The key lesson is simple: the best poker results usually come from structured planning, not impulse. If you want to improve, think about the season as a portfolio of decisions, not a series of isolated shots.

Team Hippo’s summer shows how poker seasons are built

The bigger story here is that modern tournament poker is a long game. One deep run can change a bankroll, but a strong season is built on repeatable preparation, good event selection, and the discipline to keep making +EV choices.

PokerStars Namur may serve as a warm-up for some players and a key target for others. The new London festival could become a fresh staple in the European schedule. And WSOP 2026 remains the ultimate benchmark that many players are already mapping out now.

Conclusion: Namur, London and WSOP 2026 point in the same direction

Craigie’s comments show a live-poker market that is still evolving. The big events remain the dream, but the supporting festivals are becoming just as important because they help shape how players prepare, travel, and compete.

That is the real takeaway for serious players: success in poker is increasingly about planning ahead, choosing the right stops, and understanding the value of every event on the calendar. The cards matter, but the schedule matters too.

FAQ

What did Kerryjane Craigie say about PokerStars Namur?

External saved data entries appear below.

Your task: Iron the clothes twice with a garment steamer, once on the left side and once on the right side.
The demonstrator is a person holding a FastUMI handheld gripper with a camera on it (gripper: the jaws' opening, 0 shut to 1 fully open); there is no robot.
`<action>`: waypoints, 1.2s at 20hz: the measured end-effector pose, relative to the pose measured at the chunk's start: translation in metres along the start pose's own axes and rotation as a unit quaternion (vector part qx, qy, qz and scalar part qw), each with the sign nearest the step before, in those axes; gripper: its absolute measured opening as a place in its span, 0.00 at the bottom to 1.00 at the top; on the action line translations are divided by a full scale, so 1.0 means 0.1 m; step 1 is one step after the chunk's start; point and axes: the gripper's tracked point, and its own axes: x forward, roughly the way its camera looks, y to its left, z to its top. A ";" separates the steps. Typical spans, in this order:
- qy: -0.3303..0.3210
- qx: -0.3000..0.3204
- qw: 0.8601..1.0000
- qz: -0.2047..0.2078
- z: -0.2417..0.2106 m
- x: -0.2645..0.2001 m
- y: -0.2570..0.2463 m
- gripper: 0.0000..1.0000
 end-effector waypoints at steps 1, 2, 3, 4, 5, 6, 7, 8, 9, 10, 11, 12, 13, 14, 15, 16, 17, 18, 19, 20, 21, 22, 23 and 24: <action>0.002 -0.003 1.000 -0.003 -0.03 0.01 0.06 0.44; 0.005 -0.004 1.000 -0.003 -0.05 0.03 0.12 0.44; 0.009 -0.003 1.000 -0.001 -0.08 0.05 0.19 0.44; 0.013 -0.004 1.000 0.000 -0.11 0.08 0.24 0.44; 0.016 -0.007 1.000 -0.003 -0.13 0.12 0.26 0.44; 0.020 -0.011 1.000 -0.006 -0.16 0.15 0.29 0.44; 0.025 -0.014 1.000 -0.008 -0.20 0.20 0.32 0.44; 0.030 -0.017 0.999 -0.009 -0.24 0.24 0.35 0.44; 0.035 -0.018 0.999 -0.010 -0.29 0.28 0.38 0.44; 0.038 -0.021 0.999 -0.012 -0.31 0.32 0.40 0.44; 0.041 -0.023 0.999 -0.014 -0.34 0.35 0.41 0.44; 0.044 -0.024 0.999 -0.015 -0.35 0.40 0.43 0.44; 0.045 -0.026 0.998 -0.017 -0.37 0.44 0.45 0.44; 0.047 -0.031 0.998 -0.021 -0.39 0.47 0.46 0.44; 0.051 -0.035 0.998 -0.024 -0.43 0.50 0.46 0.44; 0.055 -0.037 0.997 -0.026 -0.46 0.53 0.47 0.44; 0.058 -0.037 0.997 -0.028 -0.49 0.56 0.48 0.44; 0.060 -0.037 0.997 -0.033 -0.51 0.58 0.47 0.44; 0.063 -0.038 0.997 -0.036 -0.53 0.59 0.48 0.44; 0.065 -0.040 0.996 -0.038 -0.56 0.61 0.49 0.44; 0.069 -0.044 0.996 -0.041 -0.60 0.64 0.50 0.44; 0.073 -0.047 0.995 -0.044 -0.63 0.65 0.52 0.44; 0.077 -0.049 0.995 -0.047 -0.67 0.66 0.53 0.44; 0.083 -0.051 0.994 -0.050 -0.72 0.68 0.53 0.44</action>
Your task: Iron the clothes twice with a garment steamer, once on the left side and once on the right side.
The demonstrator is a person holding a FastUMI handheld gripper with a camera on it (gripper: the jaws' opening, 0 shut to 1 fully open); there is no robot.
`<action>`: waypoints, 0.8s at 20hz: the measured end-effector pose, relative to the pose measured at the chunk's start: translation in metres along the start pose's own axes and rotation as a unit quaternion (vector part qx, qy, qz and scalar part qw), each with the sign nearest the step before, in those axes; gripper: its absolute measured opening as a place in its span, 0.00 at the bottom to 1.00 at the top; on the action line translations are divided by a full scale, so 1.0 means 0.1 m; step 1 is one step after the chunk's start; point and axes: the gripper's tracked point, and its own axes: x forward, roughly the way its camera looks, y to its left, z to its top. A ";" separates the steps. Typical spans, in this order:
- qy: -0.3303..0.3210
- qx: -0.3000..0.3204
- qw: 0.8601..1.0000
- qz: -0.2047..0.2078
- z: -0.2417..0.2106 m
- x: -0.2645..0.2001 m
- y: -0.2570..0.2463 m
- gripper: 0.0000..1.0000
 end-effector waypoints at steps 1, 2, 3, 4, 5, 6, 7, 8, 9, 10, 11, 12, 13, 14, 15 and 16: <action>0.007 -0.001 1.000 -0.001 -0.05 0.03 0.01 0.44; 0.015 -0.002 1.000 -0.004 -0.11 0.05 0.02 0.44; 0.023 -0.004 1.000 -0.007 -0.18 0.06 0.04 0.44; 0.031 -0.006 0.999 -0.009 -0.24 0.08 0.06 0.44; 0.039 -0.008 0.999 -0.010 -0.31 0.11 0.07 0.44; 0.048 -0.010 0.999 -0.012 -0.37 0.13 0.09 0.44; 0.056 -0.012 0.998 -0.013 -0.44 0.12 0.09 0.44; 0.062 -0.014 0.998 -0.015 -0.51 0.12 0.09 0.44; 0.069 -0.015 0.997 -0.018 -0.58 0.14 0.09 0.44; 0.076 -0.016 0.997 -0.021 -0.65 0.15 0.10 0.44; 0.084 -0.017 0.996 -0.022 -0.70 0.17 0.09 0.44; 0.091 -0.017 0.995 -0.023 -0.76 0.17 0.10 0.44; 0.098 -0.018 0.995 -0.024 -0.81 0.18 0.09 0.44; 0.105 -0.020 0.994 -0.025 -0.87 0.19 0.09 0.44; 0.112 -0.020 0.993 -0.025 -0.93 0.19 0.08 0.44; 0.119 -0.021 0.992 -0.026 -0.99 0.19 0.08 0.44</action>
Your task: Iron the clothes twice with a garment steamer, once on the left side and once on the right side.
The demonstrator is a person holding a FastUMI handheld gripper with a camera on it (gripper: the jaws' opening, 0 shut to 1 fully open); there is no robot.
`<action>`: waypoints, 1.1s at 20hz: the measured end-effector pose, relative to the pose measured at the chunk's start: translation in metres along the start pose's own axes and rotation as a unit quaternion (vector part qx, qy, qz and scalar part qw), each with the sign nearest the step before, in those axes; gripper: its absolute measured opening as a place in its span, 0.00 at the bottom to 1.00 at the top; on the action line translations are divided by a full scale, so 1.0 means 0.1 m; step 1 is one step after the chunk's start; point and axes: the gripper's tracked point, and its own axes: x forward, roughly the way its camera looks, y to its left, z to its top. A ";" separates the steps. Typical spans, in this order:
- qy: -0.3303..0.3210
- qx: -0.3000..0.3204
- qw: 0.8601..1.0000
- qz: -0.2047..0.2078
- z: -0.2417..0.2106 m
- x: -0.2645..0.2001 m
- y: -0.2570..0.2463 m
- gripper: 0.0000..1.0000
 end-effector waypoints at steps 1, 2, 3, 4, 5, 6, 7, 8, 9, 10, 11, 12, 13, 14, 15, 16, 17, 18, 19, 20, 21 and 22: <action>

She highlighted PokerStars Namur as part of Team Hippo’s summer plans, underlining its importance as a strong European live-poker stop.

Why is WSOP 2026 being discussed already?

Top players plan major series far in advance, especially when it comes to travel, bankroll management, and satellite qualification.

What makes a new London poker festival important?

London is a major European poker hub, so a new festival there adds another valuable option for players and strengthens the live schedule.

How should players prepare for big live series?

The best approach is early planning, study, satellite selection, and disciplined bankroll management rather than last-minute decisions.